Каждое утро, прежде чем заниматься правом с Робом, а потом философией с Мирдином, Карим, едва небо начинало сереть, отправлялся на пробежки. Однажды Роб попытался составить ему компанию, но быстро отстал: Карим мчался вперед так, словно пытался убежать от собственных страхов. Несколько раз Роб настигал его, оседлав своего гнедого мерина. Карим проносился по просыпающемуся городу, мимо усмехающихся часовых у главных ворот, затем по мосту через Реку Жизни, а дальше бежал по полям и лугам. Робу казалось, что он вообще бежит, не разбирая дороги, ничего не соображая. Только мелькали пятки да ритмично поднимались и опускались ноги, что не требовало напряжения мысли, убаюкивало, успокаивало Карима, словно настой хюинг, сонной травы, — его давали в маристане безнадежным больным, которых мучили сильные боли. Роба тревожило, что его друг ежедневно расходует так много сил.
— Эти пробежки отнимают у Карима уйму сил, — жаловался он Мирдину, — а ему надо сохранить энергию для учебы.
— Ты не прав, — сказал на это умница Мирдин, сморщив нос и потрогав свою лошадиную челюсть. — Если он не будет бегать, то, я думаю, не сможет справиться с большими нагрузками на разум. — Робу хватило мудрости не спорить, потому что он не сомневался: здравый смысл Мирдина ничуть не уступает его учености.
* * *
Однажды утром Роба позвали к Ибн Сине. Верхом на гнедом он ехал по улице Тысячи Садов, пока не добрался до пыльного переулка, ведшего к роскошному особняку Учителя. Привратник принял повод коня, а когда Роб дошел до каменной двери. Ибн Сина уже ждал его.

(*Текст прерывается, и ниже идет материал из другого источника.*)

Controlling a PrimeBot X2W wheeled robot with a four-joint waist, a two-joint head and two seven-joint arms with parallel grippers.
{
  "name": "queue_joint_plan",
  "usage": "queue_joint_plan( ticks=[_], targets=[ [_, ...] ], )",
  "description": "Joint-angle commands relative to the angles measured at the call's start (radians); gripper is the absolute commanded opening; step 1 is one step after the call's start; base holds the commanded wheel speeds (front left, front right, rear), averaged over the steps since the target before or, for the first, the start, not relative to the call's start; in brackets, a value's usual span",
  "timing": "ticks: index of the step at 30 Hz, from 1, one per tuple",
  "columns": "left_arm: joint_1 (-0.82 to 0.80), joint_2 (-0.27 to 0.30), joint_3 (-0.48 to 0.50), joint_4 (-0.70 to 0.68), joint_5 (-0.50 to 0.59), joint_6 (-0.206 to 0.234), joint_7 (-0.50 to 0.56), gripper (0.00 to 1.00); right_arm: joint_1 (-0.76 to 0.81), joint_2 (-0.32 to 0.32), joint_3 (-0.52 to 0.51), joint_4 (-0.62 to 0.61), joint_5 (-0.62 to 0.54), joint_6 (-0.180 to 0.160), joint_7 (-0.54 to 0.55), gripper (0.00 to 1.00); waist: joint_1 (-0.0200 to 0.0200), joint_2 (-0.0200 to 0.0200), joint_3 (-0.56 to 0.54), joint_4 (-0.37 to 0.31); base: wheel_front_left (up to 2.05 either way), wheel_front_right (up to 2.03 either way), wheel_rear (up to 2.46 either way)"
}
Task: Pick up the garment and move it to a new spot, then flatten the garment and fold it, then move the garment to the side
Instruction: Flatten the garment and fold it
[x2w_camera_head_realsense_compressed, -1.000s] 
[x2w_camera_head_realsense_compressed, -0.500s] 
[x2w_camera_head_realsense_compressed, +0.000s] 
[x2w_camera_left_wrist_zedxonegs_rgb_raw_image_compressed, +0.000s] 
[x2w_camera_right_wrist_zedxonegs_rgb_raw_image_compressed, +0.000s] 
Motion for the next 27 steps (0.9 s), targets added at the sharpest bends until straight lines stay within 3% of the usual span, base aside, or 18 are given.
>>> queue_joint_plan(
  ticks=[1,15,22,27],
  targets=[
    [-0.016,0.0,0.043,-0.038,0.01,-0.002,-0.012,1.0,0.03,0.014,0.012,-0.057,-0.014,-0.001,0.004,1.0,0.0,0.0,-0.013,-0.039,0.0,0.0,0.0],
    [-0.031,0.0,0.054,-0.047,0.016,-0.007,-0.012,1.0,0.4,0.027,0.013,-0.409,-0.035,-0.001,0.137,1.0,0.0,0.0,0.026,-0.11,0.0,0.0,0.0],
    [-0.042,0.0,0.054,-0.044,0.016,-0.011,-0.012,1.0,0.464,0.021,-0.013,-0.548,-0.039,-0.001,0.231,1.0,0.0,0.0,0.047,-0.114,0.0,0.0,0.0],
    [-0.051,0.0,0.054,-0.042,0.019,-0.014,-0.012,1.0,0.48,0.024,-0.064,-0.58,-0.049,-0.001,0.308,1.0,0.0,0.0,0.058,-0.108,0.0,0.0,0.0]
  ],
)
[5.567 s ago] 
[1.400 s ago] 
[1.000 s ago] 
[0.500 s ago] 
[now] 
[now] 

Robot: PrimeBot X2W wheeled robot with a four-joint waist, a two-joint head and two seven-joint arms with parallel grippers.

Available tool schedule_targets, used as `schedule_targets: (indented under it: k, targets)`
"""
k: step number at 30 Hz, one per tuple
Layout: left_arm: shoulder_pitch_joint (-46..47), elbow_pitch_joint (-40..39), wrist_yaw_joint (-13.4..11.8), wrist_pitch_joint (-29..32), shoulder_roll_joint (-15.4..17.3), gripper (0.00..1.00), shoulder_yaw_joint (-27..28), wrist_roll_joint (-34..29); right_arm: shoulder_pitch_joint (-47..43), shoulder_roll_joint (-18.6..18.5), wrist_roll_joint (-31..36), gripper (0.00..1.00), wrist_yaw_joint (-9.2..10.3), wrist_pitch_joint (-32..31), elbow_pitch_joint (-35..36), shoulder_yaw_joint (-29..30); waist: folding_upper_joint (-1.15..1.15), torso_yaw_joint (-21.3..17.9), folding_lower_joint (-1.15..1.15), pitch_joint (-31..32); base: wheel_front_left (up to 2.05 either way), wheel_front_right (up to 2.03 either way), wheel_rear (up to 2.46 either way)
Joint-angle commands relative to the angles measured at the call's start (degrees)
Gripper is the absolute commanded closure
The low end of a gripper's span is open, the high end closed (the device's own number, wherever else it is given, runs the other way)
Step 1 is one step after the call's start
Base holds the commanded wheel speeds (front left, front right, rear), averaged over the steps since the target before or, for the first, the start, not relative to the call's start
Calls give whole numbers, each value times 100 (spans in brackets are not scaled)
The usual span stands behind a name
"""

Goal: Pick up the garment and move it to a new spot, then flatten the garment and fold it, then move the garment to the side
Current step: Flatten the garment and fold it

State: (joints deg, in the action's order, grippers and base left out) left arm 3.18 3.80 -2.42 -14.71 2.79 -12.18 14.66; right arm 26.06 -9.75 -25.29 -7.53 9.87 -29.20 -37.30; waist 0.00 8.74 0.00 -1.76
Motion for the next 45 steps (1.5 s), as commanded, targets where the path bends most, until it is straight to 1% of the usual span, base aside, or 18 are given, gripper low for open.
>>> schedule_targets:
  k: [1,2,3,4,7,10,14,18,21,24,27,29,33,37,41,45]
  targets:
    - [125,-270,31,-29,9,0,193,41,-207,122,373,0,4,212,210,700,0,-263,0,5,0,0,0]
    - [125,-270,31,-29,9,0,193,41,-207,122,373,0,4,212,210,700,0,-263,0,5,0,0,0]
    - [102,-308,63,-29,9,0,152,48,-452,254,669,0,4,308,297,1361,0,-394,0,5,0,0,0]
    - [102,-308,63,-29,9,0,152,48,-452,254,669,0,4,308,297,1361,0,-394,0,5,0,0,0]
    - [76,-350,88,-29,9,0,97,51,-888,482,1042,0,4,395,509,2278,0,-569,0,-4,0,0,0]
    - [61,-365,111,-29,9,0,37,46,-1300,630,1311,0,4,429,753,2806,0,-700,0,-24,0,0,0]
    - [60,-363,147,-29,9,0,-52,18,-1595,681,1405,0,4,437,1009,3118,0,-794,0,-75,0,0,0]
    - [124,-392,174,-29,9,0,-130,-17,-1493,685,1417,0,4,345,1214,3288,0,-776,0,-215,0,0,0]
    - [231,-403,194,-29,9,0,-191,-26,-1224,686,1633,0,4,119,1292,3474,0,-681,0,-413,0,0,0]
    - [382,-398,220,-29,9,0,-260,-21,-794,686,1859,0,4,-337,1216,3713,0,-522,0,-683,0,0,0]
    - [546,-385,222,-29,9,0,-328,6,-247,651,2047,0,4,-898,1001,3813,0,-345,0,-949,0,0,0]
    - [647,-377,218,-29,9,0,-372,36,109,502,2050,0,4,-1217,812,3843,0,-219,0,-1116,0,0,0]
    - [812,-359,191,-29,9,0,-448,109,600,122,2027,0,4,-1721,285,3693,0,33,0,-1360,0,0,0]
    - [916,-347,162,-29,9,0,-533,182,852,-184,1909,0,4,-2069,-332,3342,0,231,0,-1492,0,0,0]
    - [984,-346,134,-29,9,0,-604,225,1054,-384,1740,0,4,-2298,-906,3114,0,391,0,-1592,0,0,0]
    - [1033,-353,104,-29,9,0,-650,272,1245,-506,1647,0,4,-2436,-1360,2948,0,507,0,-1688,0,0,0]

— Заболела моя жена. Я был бы благодарен, если бы ты осмотрел ее.
Роб поклонился, недоумевая — у Ибн Сины с избытком хватало опытных и знаменитых коллег, которые были бы только польщены, если бы он поручил свою жену их заботам. Все же он безропотно последовал за Учителем к лестнице, напоминавшей раковину улитки изнутри, и оказался в северной башне.
На циновке лежала старуха, чей затуманенный взор не заметил их. Ибн Сина опустился на колени рядом с ней.
— Реза, — позвал он негромко.
Губы у старухи были сухие, растрескавшиеся. Муж смочил небольшую тряпицу в розовой воде и промокнул ей губы и все лицо. Ибн Сина накопил за свою жизнь огромный опыт, как устроить больного поудобнее, облегчить страдания, однако ни чистые, только что надетые одежды, ни ароматные струйки дыма, вытекавшие из курильниц с ладаном, не могли заглушить тяжелый запах, порожденный болезнью.
Кости, казалось, вот-вот прорвут прозрачную кожу. Лицо больной было восковым, редкие волосы — совсем седыми. Да, ее муж — величайший на свете врачеватель, но сама она была старухой, умиравшей от болезни костей. На туго обтянутых кожей руках и нижней части ног виднелись бубоны, стопы и щиколотки распухли от скопившейся в них жидкости. Правое бедро сильно увеличилось в размерах, и Роб не сомневался: если бы можно было приподнять ее покрывало, то обнаружилось бы много опухолевых новообразований, поразивших внешние части ее тела, как поразили они кишечник — последнее он понял по запаху.